Options to efficiently synchronize 1 million files with remote servers

optimizationrsyncsynchronization

At a company I work for we have such a thing called "playlists" which are small files ~100-300 bytes each. There's about a million of them. About 100,000 of them get changed every hour. These playlists need to be uploaded to 10 other remote servers on different continents every hour and it needs to happen quick in under 2 mins ideally. It's very important that files that are deleted on the master are also deleted on all the replicas. We currently use Linux for our infrastructure.

I was thinking about trying rsync with the -W option to copy whole files without comparing contents. I haven't tried it yet but maybe people who have more experience with rsync could tell me if it's a viable option?
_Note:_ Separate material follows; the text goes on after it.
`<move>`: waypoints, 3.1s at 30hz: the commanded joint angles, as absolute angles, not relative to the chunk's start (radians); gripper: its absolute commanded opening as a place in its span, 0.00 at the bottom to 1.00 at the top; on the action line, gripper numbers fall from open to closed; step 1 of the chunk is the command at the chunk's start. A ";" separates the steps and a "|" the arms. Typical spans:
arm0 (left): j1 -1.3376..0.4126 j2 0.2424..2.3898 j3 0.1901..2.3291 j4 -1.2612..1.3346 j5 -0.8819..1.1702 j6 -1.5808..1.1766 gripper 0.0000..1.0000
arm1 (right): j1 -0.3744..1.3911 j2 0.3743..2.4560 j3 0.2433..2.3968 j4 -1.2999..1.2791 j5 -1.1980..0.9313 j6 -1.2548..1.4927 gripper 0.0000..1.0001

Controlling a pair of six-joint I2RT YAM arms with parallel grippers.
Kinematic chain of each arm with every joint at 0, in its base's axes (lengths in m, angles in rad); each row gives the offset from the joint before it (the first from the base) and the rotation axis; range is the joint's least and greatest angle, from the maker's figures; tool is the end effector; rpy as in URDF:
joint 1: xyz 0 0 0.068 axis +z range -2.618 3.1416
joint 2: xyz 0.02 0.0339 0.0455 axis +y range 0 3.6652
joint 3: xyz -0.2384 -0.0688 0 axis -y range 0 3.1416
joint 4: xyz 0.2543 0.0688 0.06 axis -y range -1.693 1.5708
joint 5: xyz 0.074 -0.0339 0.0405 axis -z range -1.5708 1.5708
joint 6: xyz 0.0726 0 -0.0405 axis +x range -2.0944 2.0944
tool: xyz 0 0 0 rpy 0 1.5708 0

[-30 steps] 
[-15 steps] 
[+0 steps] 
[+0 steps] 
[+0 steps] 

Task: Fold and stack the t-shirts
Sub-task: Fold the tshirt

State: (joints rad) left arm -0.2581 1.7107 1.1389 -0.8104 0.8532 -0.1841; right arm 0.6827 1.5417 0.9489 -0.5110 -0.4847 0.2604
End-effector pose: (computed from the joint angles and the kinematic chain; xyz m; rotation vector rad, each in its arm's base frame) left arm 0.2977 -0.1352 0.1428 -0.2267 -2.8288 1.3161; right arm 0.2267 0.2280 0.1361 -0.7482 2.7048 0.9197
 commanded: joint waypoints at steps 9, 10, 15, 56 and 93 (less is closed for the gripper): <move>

What other options are worth considering?

Update: I have chosen the lsyncd option as the answer but only because it was the most popular. Other suggested alternatives are also valid in their own way.

Best Answer

Since instant updates are also acceptable, you could use lsyncd.
It watches directories (inotify) and will rsync changes to slaves.
At startup it will do a full rsync, so that will take some time, but after that only changes are transmitted.
Recursive watching of directories is possible, if a slave server is down the sync will be retried until it comes back.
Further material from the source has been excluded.